Provided material:

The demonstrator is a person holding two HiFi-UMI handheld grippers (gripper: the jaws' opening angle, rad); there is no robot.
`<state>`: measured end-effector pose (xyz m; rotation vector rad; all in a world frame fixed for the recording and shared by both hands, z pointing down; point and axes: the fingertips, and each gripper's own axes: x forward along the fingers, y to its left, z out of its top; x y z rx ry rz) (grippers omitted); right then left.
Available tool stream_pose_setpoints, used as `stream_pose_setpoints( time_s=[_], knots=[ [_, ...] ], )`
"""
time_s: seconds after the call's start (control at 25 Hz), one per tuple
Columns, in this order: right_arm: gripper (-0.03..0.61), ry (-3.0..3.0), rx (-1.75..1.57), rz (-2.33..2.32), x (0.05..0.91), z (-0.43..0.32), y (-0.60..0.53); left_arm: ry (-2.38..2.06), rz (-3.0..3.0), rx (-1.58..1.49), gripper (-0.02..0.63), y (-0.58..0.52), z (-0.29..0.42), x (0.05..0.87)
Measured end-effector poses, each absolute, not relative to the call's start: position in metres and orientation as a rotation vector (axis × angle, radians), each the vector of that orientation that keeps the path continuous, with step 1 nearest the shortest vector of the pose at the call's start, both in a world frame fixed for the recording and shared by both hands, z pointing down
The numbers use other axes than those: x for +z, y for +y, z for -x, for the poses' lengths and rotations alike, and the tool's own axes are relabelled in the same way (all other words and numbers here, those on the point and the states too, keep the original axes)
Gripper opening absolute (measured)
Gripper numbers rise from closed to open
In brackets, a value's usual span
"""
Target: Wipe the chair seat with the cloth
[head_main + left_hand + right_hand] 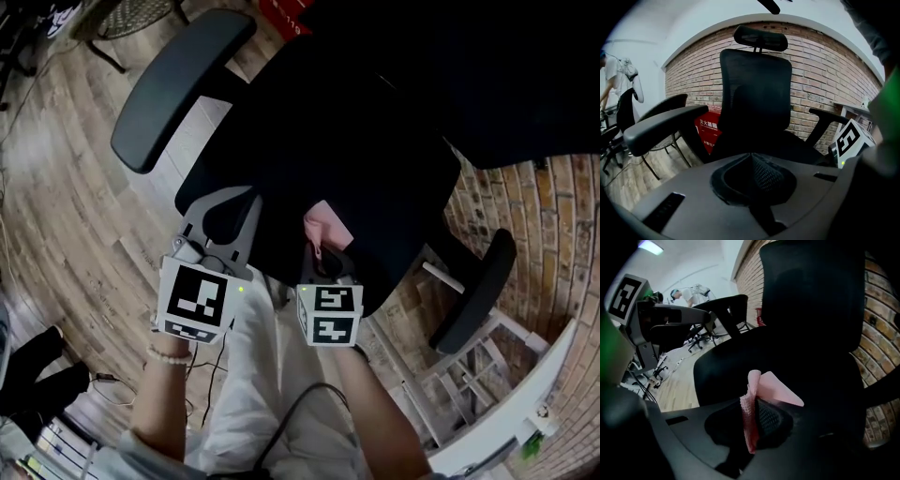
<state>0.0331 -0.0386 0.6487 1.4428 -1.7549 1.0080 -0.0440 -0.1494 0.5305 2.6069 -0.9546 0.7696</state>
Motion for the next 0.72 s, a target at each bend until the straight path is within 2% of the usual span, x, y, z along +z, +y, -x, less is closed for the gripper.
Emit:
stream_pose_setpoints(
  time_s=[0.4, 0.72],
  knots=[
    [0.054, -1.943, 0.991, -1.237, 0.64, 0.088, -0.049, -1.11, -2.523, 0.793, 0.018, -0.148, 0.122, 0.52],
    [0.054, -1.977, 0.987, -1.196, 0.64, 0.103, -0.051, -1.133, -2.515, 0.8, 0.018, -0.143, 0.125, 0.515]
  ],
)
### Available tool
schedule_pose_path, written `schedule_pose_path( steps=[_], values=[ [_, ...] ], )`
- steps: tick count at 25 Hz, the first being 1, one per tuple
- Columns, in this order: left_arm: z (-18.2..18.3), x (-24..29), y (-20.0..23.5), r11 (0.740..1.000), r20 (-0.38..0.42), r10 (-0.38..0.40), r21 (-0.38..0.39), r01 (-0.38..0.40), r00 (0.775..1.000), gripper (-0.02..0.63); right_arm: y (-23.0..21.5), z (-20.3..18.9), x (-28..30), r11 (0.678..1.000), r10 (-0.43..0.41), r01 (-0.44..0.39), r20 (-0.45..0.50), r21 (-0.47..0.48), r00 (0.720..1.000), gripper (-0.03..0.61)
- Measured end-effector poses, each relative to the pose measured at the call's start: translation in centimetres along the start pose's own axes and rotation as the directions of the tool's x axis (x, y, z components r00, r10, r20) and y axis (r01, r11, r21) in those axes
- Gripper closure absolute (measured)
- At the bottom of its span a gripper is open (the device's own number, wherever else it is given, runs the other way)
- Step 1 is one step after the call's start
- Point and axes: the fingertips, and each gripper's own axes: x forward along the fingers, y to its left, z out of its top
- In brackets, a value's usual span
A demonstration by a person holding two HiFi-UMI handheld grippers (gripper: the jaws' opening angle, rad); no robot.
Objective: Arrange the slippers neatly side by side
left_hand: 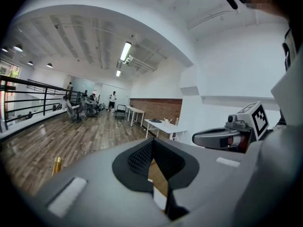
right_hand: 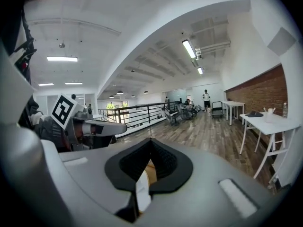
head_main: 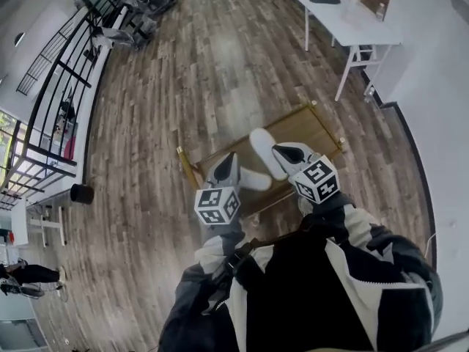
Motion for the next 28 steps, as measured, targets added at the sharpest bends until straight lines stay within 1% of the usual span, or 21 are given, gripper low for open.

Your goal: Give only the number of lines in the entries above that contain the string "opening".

Reply to the exercise: 3